Subscribe Via Web Feed Subscribe with Google Add to My Yahoo! Subscribe with Bloglines Add to netvibes Subscribe with Live.com

« SearchCap: The Day In Search, May 8, 2007 | Main | Netscape Compared To Digg, A Marketer's Perspective »

May. 8, 2007 at 4:52pm Eastern by Danny Sullivan

Newspapers Amok! New York Times Spamming Google? LA Times Hijacking Cars.com?

Back in March, Google warned that allowing your internal search results to be listed in Google might be considered spamming. Today, there's some buzz that one of the top listings for a search for sex on Google turns out to be an internal search results page from the New York Times. In looking at that, I also came across an example of the LA Times "hijacking" the listing of Cars.com for a search on cars, thought the fault for that lies with Google.

Let's start with the New York Times:

Sex On Google

John Andrews wrote yesterday that internal search pages from the query.nytimes.com domain were ranking well for various terms. Threadwatch started checking around and came up with the money shot today, that the New York Times grabbed a top spot for "sex"  with this page. Threadwatch headlined it "the web's freshest spam." Search Engine Journal picked up on the spamming charge, which got exposed to those over at Digg.

So is it spamming? Yep. As my earlier article, Google Warning Against Letting Your Search Results Get Indexed, explains, Google's guidelines on inclusion of search results content say:

Use robots.txt to prevent crawling of search results pages or other auto-generated pages that don't add much value for users coming from search engines.

This means that the New York Times ought to block any pages within the query.nytimes.com domain. They don't, so technically, they're spamming.

What's uncertain is whether these query pages have been crawled from before the guidelines change or not. IE: internal queries from the New York Times may have long been opened to crawling from before the recent change but only now becoming visible perhaps due to an algorithm change.

My article points out that many sites are now technically spamming, because of this little publicized change. Heck, I've yet to block our own search results from being crawled by Google.

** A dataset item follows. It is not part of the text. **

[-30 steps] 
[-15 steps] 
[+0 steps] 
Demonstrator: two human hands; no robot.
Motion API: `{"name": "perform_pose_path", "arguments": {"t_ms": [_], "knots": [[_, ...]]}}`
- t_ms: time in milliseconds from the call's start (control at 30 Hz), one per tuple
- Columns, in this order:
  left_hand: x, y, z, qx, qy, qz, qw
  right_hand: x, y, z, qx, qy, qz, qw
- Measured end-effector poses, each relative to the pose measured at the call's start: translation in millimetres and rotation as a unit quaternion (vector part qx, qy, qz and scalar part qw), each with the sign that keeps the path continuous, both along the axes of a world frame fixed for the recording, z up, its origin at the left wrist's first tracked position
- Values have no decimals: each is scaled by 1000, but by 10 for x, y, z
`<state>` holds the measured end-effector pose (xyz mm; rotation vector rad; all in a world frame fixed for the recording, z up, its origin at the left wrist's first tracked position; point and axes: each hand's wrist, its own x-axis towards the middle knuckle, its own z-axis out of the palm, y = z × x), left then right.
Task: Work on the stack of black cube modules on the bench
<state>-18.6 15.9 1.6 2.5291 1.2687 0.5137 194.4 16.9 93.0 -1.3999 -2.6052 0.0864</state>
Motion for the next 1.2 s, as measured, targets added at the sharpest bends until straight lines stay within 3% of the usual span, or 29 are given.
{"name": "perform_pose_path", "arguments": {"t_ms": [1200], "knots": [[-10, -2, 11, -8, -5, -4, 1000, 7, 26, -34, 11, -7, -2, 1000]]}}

I just haven't gotten around to it. I'm sure I'm not the only one.

John's article also notes that the New York Times has an entire Times Topics area that is accessible to search engines. He describes these as:

The re-published, re-purposed, New York Times Archives. Each “article” is re-purposed on a clean, CSS-driven text page, clearly dated TODAY and not-co-clearly labeled as “originally published” back in 1997, 1998, or whatever all the way back to 1981. Of course cross-referenced, categorized, sub-categorized, ad-infinitum.

I know Marshall Simmonds who does oversees the SEO work at the New York Times well, and I'll throw him a break on this one. "Re-published, re-purposed" material sounds pretty bad, devious and spam like. Now how about if I say the New York Times is making categorized lists of its stories available to search engines, in the way that literally millions of blogs do? Bad then?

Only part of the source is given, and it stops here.